# 9. The Comprehensive Guide To Automating Screaming Frog

------------------------------------------------

## Learning Outcomes

- To learn how to use run Screaming Frog using the command line for Mac & Windows.
- To learn how to automatically run the Screaming Frog commands on Mac/Linux.
- To learn how to extract and wrangle the data returned directly from Screaming Frog reports in Python with Pandas.
- To learn how to how to upload your Screaming Frog data to BigQuery.
- To learn how to automatically run your Screaming Frog crawls daily with CRONtab.

------------------------------------------------------

[Screaming Frog (SF)](https://www.screamingfrog.co.uk/seo-spider/) is a fantastic desktop crawler that's available for Windows, Mac and Linux. 

This tutorial is separated into multiple parts:

You'll learn not only how to easily automate SF crawls but also how to automatically wrangle the data using Python.

Then we'll <strong> create a data pipeline which will push all of the data into BigQuery that will then be viewed via a Google Data Report template. </strong>

---

Finally, we'll step up the automation and upload our scripts to a Google Cloud virtual machine:
- The virtual machine will turn on every day at a specific time.
- Several python scripts will automatically execute and will perform the following: 
    - A list of domains from a .txt file / via environment variables will be sequentially crawled.
    - The data will be wrangled.
    - The data will be saved to BigQuery.
- Then the virtual machine will shut down after all of the domains have either completed or failed.
- The daily data will then be available via Google Data Studio

---


## 1. Screaming Frog On The Command Line (CLI)
- [Part 1 - Learning How To Use Screaming Frog On The Command Line - Mac/Linux](#) 
- [Part 1 - Learning How To Use Screaming Frog On The Command Line - Windows](#) 

## 2. Automating Screaming Frog Data Analysis
- [Part 2 - Data Wrangling Using Pandas & Python](#)

## 3. Pushing Your Data Into BigQuery
- [Part 3 - Uploading Data into BigQuery with Python](#)

## 4. Viewing Your Data In A Google Data Studio Template
- [Part 4 - Connecting a Google Data Template To The BigQuery Data]
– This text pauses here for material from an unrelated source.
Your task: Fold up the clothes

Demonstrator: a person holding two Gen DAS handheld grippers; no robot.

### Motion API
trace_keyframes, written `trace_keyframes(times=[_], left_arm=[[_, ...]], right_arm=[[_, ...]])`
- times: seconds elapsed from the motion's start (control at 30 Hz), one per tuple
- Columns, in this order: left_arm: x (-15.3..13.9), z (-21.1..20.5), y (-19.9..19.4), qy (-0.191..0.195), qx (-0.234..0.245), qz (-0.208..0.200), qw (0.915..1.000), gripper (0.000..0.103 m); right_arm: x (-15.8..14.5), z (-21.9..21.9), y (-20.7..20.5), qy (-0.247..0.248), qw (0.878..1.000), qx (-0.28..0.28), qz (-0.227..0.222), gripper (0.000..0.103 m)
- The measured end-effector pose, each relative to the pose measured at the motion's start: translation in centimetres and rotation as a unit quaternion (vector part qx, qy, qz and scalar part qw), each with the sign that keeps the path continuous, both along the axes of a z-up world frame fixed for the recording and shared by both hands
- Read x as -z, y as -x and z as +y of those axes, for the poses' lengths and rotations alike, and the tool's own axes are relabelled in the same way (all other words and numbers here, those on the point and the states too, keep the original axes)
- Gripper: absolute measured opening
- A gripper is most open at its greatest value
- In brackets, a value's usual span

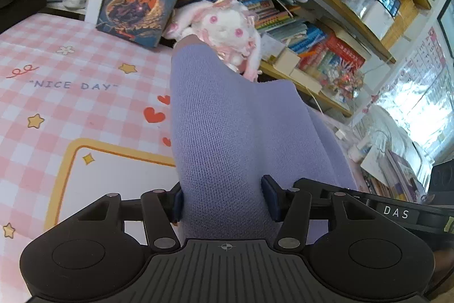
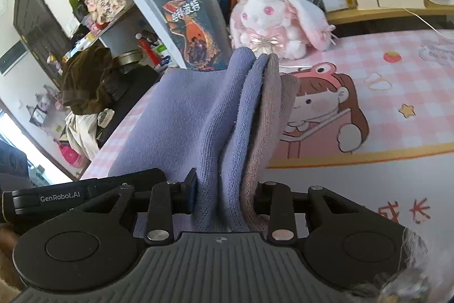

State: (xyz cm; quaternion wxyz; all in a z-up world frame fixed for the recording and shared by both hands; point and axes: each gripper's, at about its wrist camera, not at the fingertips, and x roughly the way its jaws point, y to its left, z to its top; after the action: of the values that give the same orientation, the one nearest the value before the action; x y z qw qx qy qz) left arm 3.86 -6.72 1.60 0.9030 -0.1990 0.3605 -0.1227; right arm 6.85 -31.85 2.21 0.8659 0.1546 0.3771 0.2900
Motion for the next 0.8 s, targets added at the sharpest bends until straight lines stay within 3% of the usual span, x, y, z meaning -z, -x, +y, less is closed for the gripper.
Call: trace_keyframes(times=[0.43,0.8], left_arm=[[-0.1,-1.8,-1.4,-0.008,0.039,0.005,0.9992,0.053],[0.3,-0.9,-2.8,-0.001,0.057,0.004,0.9984,0.053]], right_arm=[[0.3,-2.3,0.7,-0.011,0.999,0.041,0.013,0.03],[0.2,-1.5,0.1,-0.004,0.998,0.056,0.012,0.03]])
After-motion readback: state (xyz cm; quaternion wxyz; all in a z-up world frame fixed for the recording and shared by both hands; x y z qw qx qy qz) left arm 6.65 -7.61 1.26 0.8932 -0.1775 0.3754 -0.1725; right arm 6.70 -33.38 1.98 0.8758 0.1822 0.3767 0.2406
## 5. Automating The Automation + Scheduling
- [Part 5 - How To Run CRONjobs and Start Up And Shutdown A Google Cloud Virtual Machine](#)

--------------------------------------------------------------------------------------------------------------------------------

Let's get to it and take Screaming Frog to the next level!
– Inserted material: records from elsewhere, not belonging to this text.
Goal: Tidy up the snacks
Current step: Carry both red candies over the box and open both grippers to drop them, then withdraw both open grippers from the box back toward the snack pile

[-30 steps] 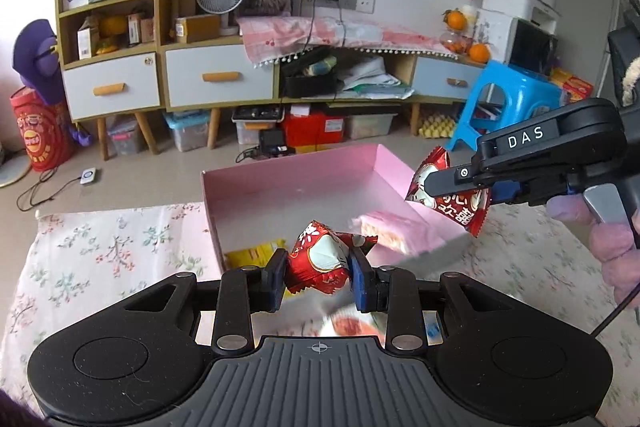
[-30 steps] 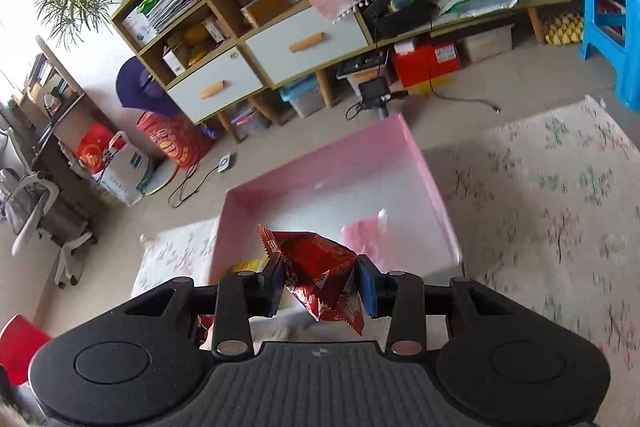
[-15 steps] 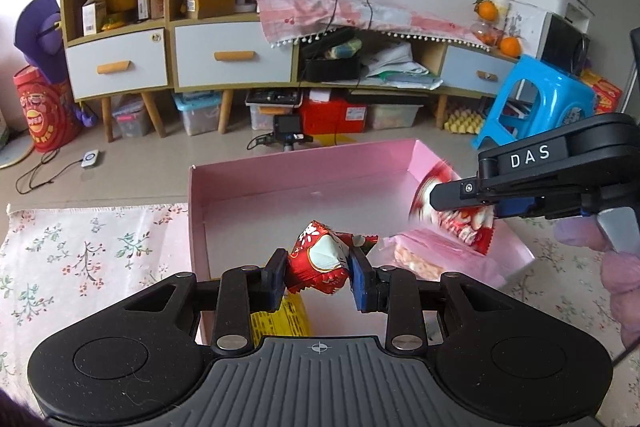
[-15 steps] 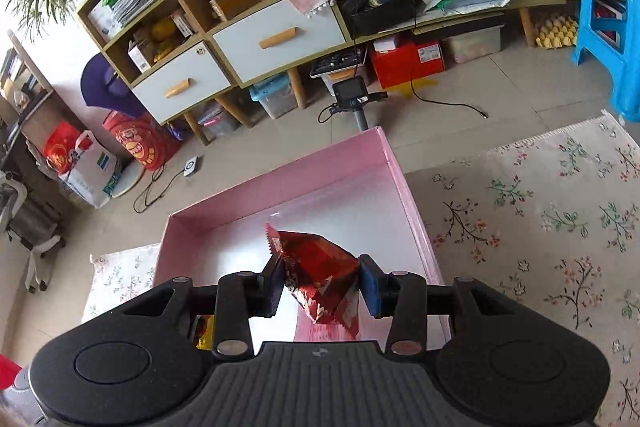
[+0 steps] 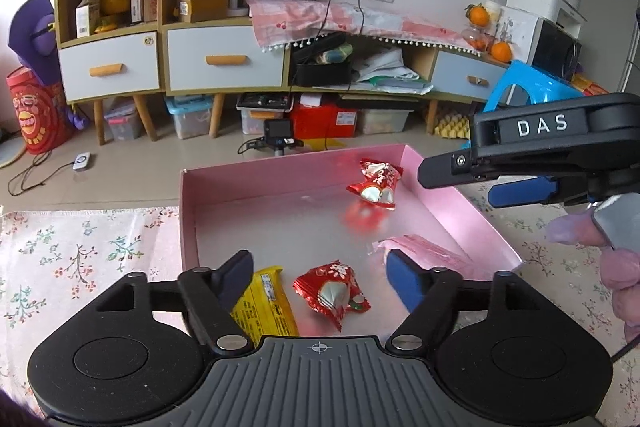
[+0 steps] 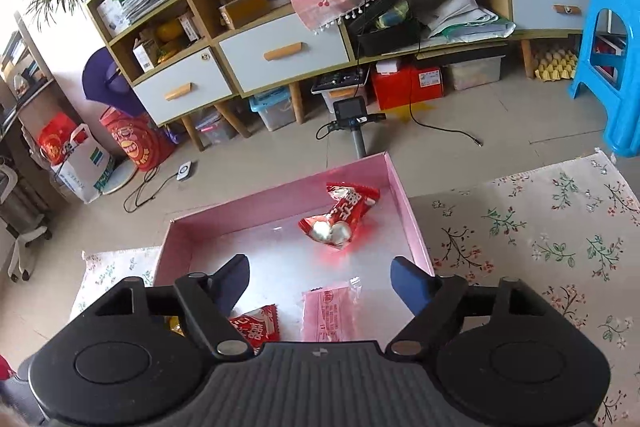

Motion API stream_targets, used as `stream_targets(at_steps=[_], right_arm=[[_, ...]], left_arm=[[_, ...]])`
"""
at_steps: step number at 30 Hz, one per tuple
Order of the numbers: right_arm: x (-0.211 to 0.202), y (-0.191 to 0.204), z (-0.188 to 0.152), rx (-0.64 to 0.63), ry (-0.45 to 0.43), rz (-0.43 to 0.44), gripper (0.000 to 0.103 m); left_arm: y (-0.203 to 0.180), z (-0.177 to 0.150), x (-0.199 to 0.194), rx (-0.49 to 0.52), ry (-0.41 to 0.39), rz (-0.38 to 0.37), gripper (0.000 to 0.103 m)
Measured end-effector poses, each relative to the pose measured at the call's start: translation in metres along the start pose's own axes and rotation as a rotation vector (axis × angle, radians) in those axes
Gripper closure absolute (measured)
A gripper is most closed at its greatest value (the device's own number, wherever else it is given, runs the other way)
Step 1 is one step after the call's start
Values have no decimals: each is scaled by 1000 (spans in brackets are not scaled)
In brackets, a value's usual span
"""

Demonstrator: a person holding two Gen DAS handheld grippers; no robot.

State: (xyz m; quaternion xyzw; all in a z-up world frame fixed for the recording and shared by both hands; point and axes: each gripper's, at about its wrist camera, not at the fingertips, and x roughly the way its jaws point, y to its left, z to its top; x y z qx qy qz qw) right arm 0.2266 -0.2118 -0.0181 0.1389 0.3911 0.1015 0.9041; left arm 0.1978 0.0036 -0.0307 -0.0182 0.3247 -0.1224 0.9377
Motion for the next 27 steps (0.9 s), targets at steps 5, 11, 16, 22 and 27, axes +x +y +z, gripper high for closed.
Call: stream_targets(at_steps=[5,11,16,22,27], right_arm=[[-13,2,-3,0,-9,-7,26],[-27,4,-9,1,-9,-11,21],[-46,7,-16,11,-14,-8,19],[-65,12,-29,-2,-7,-17,17],[-81,17,-40,-10,4,-22,16]], left_arm=[[-4,1,-12,14,8,1,19],[-7,-1,-33,7,3,-6,15],[-8,-10,-52,2,6,-7,12],[-9,-24,-72,11,24,-4,12],[-8,-37,-92,-9,33,-3,7]])
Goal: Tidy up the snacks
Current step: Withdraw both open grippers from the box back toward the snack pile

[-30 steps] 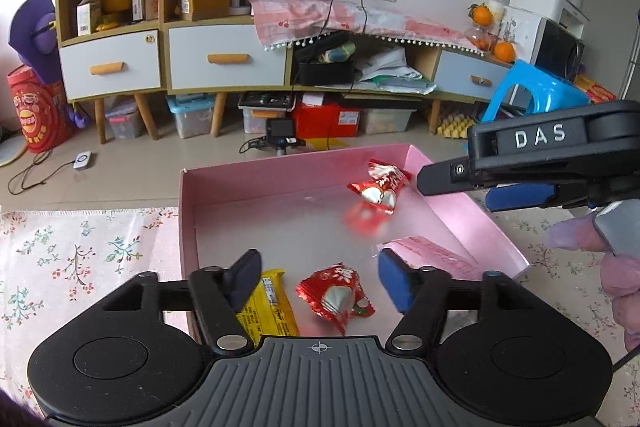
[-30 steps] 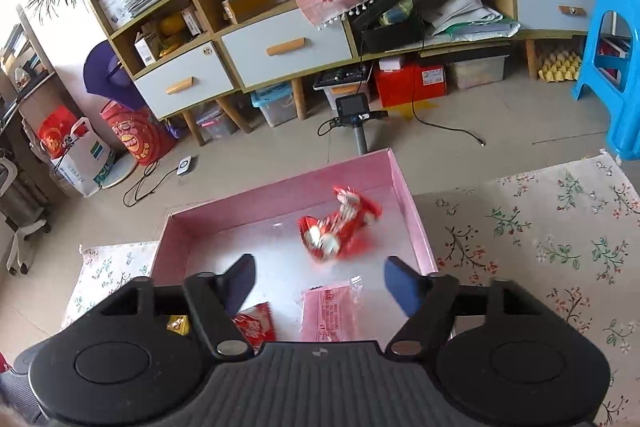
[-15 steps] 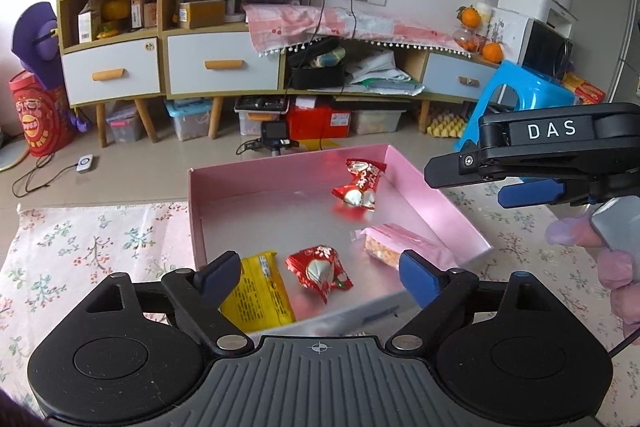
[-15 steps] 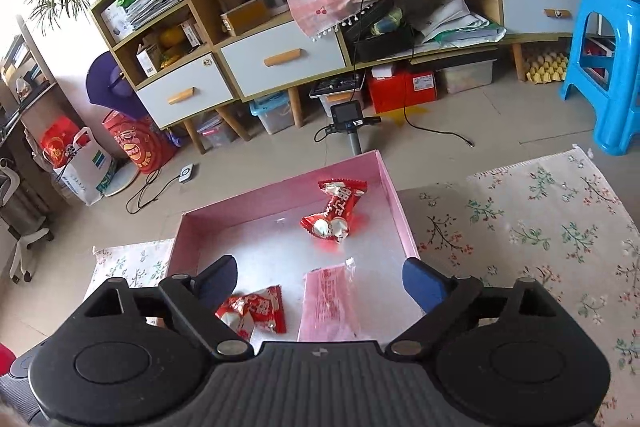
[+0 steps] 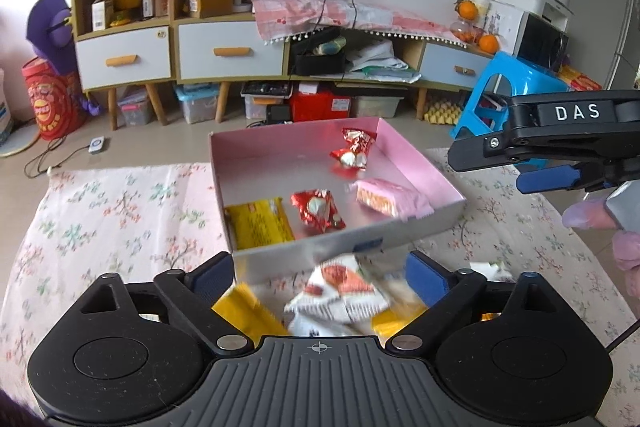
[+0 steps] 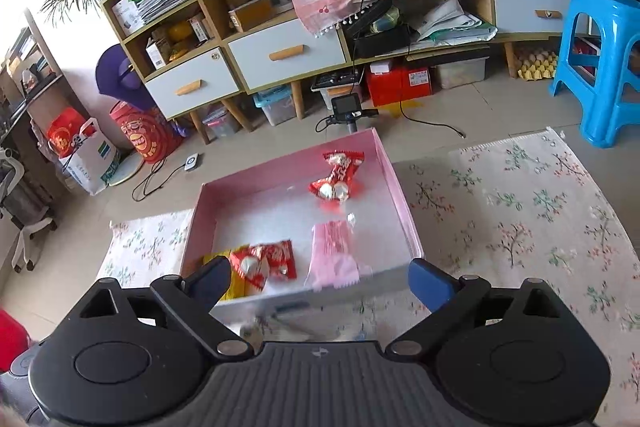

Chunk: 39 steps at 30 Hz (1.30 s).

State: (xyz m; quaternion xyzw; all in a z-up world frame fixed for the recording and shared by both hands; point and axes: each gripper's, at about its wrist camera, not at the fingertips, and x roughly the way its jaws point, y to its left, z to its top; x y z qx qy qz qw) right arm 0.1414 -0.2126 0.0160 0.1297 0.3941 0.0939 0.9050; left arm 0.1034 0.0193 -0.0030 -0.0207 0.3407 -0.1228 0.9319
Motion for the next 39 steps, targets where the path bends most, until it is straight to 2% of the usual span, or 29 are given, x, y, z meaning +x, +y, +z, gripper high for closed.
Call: stream_targets(at_steps=[5,10,17,24,32,39], right_arm=[[-17,4,-14,-11,-1,-2,15],[-29,13,-28,-40,-6,-14,14],[-34,23,-52,-83,-12,-6,13],[-35,27,-72,-169,-21,22,10],[-39,18,-104,-245,-80,15,10],[-42,21,-126,-349,-144,31,10]], left_arm=[[0,-14,-18,-26,9,0,7],[0,-25,-30,-31,43,34,6],[5,-43,-36,-42,60,54,6],[30,-66,-41,-96,92,34,6],[63,-95,-45,-134,50,78,6],[65,-109,-42,-131,44,62,6]])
![screaming frog image](https://sempioneer.com/wp-content/uploads/2020/06/screaming-frog-template.png)

------------------------------------------------------------------------------

## The Command Line

Before I give you any commands to copy and paste, the next part of this guide will show you how to use the [command line](https://www.codecademy.com/articles/command-line-commands#:~:text=The%20command%20line%20is%20a,or%20Finder%20on%20Mac%20OS). Lots of activities that you regularly do on your computer such as opening/closing programs or requesting a web page can be performed on the command line.

If you'd like a detailed overview of the different types of commands you can use on your computer, I'd recommend viewing these guides:

---

- [Mac/Linux Udemy Course](https://www.udemy.com/course/mac-os-x-command-line-beyond-the-basics-d/)
- [Mac/Linux Cheatsheet](https://cheatography.com/davechild/cheat-sheets/linux-command-line/)
- [Windows Udemy Course](https://www.udemy.com/topic/windows-command-line/)
- [Windows Command Prompt Cheatsheet](https://www.sans.org/security-resources/sec560/windows_command_line_sheet_v1.pdf)


-------------------------------------------------------------------------------------------------------------------

## Part 1 - Screaming Frog CLI

### Mac

This part of the tutorial is only for Mac OSX users, therefore if you're using Windows, visit the Windows section instead here.

#### Opening Terminal

Firstly you will need to open terminal which can be done by the following commands:
    
- ⌘ Cmd + Space
- Type terminal
- Press enter

----------------

![terminal loading here](https://sempioneer.com/wp-content/uploads/2020/06/loading-macosx-terminal-1.png)

----------------------------

![mac os x terminal loaded](https://sempioneer.com/wp-content/uploads/2020/06/macosx-terminal-start-1.png)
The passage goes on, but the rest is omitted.